**REQUIREMENT**
In your reply, repeat every entry exactly and skip over each picture.

**STORED DATA**
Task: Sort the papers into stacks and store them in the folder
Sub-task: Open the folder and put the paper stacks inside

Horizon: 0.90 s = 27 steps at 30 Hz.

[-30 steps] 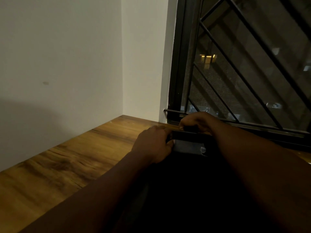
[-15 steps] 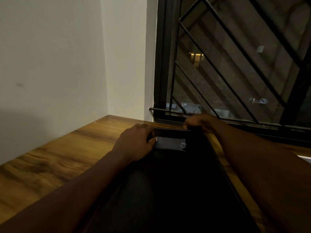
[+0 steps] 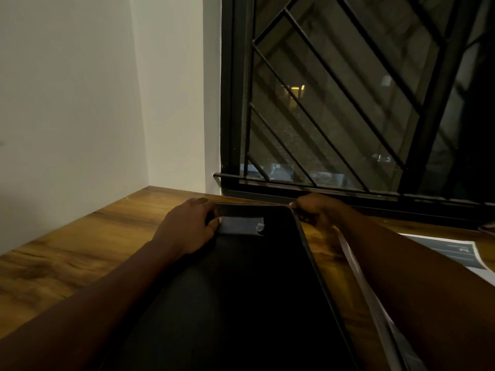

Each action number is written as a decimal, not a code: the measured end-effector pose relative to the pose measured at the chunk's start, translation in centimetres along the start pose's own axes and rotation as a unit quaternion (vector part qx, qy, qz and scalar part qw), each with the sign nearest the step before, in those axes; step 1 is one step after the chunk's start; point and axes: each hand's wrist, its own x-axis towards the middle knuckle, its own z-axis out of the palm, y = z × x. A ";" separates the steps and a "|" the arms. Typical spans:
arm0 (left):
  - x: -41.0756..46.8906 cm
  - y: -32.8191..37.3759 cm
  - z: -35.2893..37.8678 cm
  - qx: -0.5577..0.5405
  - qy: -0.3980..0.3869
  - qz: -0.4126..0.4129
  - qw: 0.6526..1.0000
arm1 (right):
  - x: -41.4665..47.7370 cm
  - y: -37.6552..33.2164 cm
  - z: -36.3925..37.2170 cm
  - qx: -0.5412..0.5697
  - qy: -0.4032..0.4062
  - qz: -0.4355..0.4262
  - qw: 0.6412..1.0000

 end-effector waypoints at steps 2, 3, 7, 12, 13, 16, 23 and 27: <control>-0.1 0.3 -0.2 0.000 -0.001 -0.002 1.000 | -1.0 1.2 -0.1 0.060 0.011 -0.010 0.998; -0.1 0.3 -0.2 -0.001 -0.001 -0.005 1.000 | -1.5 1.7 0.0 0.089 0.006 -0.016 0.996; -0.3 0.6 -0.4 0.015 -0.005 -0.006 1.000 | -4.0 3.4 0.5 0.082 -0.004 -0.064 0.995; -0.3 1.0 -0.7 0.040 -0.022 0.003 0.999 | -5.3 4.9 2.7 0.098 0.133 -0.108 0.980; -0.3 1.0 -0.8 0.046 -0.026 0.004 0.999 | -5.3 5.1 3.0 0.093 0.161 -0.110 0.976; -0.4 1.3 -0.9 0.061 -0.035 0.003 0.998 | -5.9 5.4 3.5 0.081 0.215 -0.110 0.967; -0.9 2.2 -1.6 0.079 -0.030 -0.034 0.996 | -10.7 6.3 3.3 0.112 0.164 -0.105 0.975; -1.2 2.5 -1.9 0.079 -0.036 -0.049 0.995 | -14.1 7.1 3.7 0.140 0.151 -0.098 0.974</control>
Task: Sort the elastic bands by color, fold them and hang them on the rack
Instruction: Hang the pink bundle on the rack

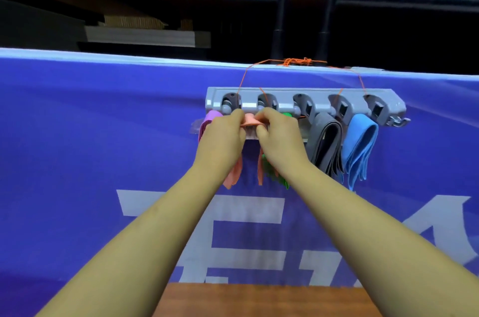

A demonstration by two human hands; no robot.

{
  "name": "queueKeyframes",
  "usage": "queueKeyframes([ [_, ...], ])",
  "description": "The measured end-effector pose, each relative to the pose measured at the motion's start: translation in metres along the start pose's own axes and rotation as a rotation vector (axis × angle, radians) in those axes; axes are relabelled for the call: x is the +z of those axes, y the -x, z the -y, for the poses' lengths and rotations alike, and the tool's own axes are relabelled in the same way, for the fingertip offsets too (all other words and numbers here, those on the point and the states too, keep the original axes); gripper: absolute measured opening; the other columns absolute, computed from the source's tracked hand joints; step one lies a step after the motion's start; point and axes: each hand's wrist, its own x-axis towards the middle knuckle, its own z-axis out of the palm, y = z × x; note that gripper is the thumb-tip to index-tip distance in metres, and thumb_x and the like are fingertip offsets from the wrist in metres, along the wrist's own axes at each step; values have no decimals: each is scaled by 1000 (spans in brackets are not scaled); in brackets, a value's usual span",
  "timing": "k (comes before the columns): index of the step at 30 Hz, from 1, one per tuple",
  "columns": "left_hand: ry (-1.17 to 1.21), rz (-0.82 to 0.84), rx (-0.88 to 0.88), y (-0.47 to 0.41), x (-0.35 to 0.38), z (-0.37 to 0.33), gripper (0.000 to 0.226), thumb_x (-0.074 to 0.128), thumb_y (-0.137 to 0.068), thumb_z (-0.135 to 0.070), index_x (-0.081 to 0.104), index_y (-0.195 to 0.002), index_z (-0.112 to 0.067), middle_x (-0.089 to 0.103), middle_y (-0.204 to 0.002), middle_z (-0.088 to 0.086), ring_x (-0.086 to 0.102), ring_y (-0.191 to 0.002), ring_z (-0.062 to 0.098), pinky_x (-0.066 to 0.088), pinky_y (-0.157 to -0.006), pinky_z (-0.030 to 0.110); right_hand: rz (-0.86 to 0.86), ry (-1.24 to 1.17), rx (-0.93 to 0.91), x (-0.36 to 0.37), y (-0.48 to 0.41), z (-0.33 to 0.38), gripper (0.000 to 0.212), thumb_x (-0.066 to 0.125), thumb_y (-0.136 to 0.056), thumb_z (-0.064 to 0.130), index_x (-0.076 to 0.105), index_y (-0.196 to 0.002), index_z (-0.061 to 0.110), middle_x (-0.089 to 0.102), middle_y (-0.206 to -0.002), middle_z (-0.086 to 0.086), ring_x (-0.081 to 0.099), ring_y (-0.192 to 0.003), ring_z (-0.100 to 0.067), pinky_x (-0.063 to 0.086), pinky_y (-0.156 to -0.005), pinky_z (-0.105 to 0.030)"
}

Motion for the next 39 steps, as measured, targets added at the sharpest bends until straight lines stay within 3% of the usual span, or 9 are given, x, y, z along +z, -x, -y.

**RESULT FOR THIS EXERCISE**
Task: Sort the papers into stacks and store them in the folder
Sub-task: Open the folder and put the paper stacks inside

Horizon: 0.90 s = 27 steps at 30 Hz.

[-30 steps] 
[-15 steps] 
[+0 steps] 

Each action number is written as a decimal, not a code: the measured end-effector pose relative to the pose measured at the chunk's start, translation in centimetres along the start pose's own axes and rotation as a unit quaternion (vector part qx, qy, qz and scalar part qw), each with the sign nearest the step before, in those axes; step 1 is one step after the chunk's start; point and axes: each hand's wrist, its own x-axis towards the middle knuckle, its own z-axis out of the palm, y = z × x. A ";" separates the steps and a "|" the arms. Typical spans:
arm0 (left):
  - x: -41.0756..46.8906 cm
  - y: -32.8191..37.3759 cm
  - z: -35.2893..37.8678 cm
  - qx: -0.5577..0.5405
  - qy: -0.3980..0.3869
  - qz: -0.4126..0.4129
  - qw: 0.6526..1.0000
arm1 (right):
  - x: -41.4665..47.7370 cm
  - y: -37.6552..33.2164 cm
  - z: -36.3925..37.2170 cm
  - qx: -0.5412..0.5697
  - qy: -0.4032..0.4062
  - qz: -0.4355..0.4262
  - qw: 0.6412..1.0000

 end-effector waypoints at steps 2, 3, 7, 12, 13, 16, 23 and 27: <control>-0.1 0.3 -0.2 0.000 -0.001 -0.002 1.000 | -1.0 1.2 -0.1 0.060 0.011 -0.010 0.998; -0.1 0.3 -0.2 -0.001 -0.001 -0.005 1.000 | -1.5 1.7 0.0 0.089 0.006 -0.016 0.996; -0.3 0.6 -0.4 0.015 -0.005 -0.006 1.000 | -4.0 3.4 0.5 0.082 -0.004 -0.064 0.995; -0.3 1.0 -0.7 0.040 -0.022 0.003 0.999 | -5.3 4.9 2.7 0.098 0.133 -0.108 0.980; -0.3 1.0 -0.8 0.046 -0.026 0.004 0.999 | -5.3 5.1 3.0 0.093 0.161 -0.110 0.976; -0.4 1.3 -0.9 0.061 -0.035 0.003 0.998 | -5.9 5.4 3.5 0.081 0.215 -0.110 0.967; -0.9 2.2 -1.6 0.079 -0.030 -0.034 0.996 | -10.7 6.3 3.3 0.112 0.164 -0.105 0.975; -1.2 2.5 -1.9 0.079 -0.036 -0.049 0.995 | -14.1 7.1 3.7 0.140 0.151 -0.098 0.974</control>
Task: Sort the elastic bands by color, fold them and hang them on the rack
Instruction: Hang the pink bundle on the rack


A demonstration by two human hands; no robot.

{
  "name": "queueKeyframes",
  "usage": "queueKeyframes([ [_, ...], ])",
  "description": "The measured end-effector pose, each relative to the pose measured at the motion's start: translation in metres along the start pose's own axes and rotation as a rotation vector (axis × angle, radians) in those axes; axes are relabelled for the call: x is the +z of those axes, y the -x, z the -y, for the poses' lengths and rotations alike, and the tool's own axes are relabelled in the same way, for the fingertip offsets too (all other words and numbers here, those on the point and the states too, keep the original axes); gripper: absolute measured opening; the other columns absolute, computed from the source's tracked hand joints; step one lies a step after the motion's start; point and axes: each hand's wrist, its own x-axis towards the middle knuckle, its own z-axis out of the palm, y = z × x; note that gripper is the thumb-tip to index-tip distance in metres, and thumb_x and the like are fingertip offsets from the wrist in metres, along the wrist's own axes at each step; values have no decimals: each is scaled by 1000 (spans in brackets are not scaled); in brackets, a value's usual span",
  "timing": "k (comes before the columns): index of the step at 30 Hz, from 1, one per tuple",
  "columns": "left_hand: ry (-1.17 to 1.21), rz (-0.82 to 0.84), rx (-0.88 to 0.88), y (-0.47 to 0.41), x (-0.35 to 0.38), z (-0.37 to 0.33), gripper (0.000 to 0.226), thumb_x (-0.074 to 0.128), thumb_y (-0.137 to 0.068), thumb_z (-0.135 to 0.070), index_x (-0.081 to 0.104), index_y (-0.195 to 0.002), index_z (-0.112 to 0.067), middle_x (-0.089 to 0.103), middle_y (-0.204 to 0.002), middle_z (-0.088 to 0.086), ring_x (-0.086 to 0.102), ring_y (-0.191 to 0.002), ring_z (-0.062 to 0.098), pinky_x (-0.066 to 0.088), pinky_y (-0.157 to -0.006), pinky_z (-0.030 to 0.110); right_hand: rz (-0.86 to 0.86), ry (-1.24 to 1.17), rx (-0.93 to 0.91), x (-0.36 to 0.37), y (-0.48 to 0.41), z (-0.33 to 0.38), gripper (0.000 to 0.212), thumb_x (-0.066 to 0.125), thumb_y (-0.136 to 0.056), thumb_z (-0.064 to 0.130), index_x (-0.076 to 0.105), index_y (-0.196 to 0.002), index_z (-0.061 to 0.110), middle_x (-0.089 to 0.102), middle_y (-0.206 to -0.002), middle_z (-0.086 to 0.086), ring_x (-0.081 to 0.099), ring_y (-0.192 to 0.003), ring_z (-0.100 to 0.067), pinky_x (-0.063 to 0.086), pinky_y (-0.156 to -0.005), pinky_z (-0.105 to 0.030)"
}

Motion for the next 39 steps, as measured, targets added at the sharpest bends until straight lines stay within 3% of the usual span, or 9 are given, x, y, z along +z, -x, -y.

No more output will be produced.